Das Ziel der zahlreichen Entwicklungszusammenarbeitsprojekte war und ist es, nachhaltig zur Besserstellung der unterstützen lokalen Bevölkerung in vielen Teilen der Erde beizutragen. SIXL selbst bereiste dazu seit 1973 rund 20 Länder, um entsprechende Maßnahmen in ländlichen Regionen, Flüchtlingslagern, Armenvierteln und bei Ureinwohnern umzusetzen und zu begleiten. Das betraf allem voran die Trinkwasserversorgung, Durchseuchungsstudien, Mutter-Kind-Programme, die Lebensmittelhygiene, die Schädlingsbekämpfung, die Abwasserhygiene und die Krankenhaushygiene.
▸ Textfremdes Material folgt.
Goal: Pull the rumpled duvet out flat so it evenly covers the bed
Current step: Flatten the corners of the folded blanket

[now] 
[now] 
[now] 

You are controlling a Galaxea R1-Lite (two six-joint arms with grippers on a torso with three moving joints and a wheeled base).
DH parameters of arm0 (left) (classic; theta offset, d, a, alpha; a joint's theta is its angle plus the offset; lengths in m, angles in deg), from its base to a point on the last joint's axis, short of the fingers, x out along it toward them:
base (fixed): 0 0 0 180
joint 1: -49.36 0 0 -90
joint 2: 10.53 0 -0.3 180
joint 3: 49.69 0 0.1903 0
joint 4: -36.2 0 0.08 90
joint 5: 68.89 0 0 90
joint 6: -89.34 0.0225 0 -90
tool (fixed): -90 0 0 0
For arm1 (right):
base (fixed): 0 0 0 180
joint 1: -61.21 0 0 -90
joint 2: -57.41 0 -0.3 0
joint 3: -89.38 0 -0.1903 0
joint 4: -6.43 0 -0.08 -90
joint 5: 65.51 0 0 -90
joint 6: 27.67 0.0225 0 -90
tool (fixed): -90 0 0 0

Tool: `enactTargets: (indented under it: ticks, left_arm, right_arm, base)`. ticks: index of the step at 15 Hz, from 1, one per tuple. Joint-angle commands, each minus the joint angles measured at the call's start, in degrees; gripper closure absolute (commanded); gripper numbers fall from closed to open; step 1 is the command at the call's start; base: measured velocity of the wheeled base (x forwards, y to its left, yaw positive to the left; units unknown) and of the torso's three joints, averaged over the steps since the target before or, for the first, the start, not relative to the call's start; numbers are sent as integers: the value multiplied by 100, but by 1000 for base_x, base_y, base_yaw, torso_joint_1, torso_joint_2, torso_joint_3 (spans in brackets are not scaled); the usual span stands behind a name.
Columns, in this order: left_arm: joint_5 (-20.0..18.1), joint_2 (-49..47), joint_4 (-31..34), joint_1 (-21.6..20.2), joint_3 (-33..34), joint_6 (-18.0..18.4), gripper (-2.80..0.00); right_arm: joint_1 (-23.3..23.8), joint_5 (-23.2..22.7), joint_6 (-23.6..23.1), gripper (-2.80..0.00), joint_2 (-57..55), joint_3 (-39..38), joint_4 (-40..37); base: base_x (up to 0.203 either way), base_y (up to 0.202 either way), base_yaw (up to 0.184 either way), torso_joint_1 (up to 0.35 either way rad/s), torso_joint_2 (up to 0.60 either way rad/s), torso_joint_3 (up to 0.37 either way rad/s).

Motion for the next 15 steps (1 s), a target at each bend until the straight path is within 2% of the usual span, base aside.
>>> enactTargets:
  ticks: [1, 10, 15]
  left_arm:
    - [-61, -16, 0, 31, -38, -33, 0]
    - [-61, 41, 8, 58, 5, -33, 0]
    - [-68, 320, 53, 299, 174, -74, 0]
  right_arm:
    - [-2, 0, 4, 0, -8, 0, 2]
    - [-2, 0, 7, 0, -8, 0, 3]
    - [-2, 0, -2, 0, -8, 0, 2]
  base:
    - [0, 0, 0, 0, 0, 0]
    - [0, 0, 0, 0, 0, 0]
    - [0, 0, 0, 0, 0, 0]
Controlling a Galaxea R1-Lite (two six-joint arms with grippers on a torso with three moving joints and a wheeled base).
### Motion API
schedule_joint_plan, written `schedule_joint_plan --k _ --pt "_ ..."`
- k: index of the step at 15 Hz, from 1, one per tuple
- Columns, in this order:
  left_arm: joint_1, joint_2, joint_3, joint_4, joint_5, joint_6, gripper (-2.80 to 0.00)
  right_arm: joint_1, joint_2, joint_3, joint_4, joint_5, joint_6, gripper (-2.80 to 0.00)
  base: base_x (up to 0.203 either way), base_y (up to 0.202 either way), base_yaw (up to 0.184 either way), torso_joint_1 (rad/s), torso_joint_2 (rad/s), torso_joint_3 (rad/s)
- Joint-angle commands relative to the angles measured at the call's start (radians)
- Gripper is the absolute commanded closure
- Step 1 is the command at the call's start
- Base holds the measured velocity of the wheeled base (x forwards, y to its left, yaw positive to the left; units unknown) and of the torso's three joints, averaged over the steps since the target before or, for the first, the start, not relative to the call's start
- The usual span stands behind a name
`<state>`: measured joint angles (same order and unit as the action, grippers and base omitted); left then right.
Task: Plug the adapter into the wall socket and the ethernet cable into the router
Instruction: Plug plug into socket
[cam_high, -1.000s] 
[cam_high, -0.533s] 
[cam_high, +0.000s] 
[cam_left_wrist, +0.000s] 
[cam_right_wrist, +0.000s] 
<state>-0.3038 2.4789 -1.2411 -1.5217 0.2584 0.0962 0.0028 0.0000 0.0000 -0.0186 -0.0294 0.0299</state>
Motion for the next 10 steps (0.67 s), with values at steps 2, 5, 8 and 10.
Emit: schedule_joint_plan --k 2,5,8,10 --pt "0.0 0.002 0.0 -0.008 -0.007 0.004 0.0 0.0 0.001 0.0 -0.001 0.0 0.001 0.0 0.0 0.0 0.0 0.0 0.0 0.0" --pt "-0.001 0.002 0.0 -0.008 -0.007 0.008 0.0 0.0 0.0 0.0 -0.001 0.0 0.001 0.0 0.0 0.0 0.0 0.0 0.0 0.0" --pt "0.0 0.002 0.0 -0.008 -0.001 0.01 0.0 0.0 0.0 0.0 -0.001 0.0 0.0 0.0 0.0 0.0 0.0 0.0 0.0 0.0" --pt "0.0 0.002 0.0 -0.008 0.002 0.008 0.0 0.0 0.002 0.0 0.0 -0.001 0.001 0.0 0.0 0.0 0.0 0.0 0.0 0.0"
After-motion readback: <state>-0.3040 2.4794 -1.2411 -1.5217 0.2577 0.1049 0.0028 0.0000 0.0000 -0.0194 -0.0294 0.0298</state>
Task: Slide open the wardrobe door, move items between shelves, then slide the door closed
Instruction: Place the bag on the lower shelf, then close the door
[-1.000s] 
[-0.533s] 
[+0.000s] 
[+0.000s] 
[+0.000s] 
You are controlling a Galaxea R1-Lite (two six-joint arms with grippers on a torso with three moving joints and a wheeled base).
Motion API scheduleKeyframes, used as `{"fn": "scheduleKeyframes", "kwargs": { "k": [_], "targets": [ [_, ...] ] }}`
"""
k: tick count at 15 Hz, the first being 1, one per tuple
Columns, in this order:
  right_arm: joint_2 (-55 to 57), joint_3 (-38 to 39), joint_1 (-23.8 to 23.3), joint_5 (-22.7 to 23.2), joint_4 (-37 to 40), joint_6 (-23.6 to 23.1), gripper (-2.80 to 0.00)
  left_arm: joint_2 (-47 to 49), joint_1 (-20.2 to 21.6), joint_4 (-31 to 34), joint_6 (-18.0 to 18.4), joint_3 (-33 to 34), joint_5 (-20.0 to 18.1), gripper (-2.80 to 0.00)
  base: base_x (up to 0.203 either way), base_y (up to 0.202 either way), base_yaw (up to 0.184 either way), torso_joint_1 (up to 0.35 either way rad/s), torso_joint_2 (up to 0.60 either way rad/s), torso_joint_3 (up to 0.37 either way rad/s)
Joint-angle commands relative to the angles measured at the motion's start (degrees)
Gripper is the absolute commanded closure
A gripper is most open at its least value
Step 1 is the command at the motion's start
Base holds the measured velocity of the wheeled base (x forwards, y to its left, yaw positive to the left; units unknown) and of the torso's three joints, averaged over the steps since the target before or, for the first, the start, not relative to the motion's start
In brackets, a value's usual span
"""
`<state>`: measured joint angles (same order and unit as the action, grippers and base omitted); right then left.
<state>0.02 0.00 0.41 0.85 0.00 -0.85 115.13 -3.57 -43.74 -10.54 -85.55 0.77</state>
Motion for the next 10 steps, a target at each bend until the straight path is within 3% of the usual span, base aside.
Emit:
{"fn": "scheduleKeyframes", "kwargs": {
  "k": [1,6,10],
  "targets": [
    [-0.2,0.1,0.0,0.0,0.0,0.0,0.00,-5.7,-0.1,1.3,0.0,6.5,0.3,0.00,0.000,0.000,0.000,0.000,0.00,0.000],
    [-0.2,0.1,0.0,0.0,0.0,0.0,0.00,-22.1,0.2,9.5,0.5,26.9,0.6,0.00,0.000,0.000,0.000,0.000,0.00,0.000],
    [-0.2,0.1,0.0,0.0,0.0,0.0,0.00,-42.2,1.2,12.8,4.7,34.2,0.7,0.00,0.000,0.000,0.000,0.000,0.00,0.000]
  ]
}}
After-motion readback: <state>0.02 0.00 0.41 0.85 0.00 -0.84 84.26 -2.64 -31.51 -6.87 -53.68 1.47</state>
Im Laufe seiner wissenschaftlichen Karriere wurden Wolfdieter SIXL zahlreiche Preise für seine herausragenden Arbeiten verliehen, darunter der Theodor Körner-Preis, der Hoechst-Preis und der Österreichische Hygiene-Preis. Er ist Träger der Ehrenmedaille sowohl der Veterinäruniversität Brünn, der Karls-Universität Prag als auch der Stadt Graz. Im Vorjahr wurde SIXL das Große Ehrenzeichen des Landes Steiermark verliehen und er wurde von der Medizinischen Universität Graz mit der Ehrendoktorwürde ausgezeichnet. Bis heute ist die Expertise des Hygienikers viel gefragt. Er ist Mitglied diverser wissenschaftlicher Gesellschaften und Editorial Boards. Auch als Vortragender ist er nach wie vor aktiv. So war er erst unlängst als Keynote-Speaker beim 11. Tag der Hygiene im Congress Center Villach eingeladen, um über Hygienestandards der dritten Welt zu referieren.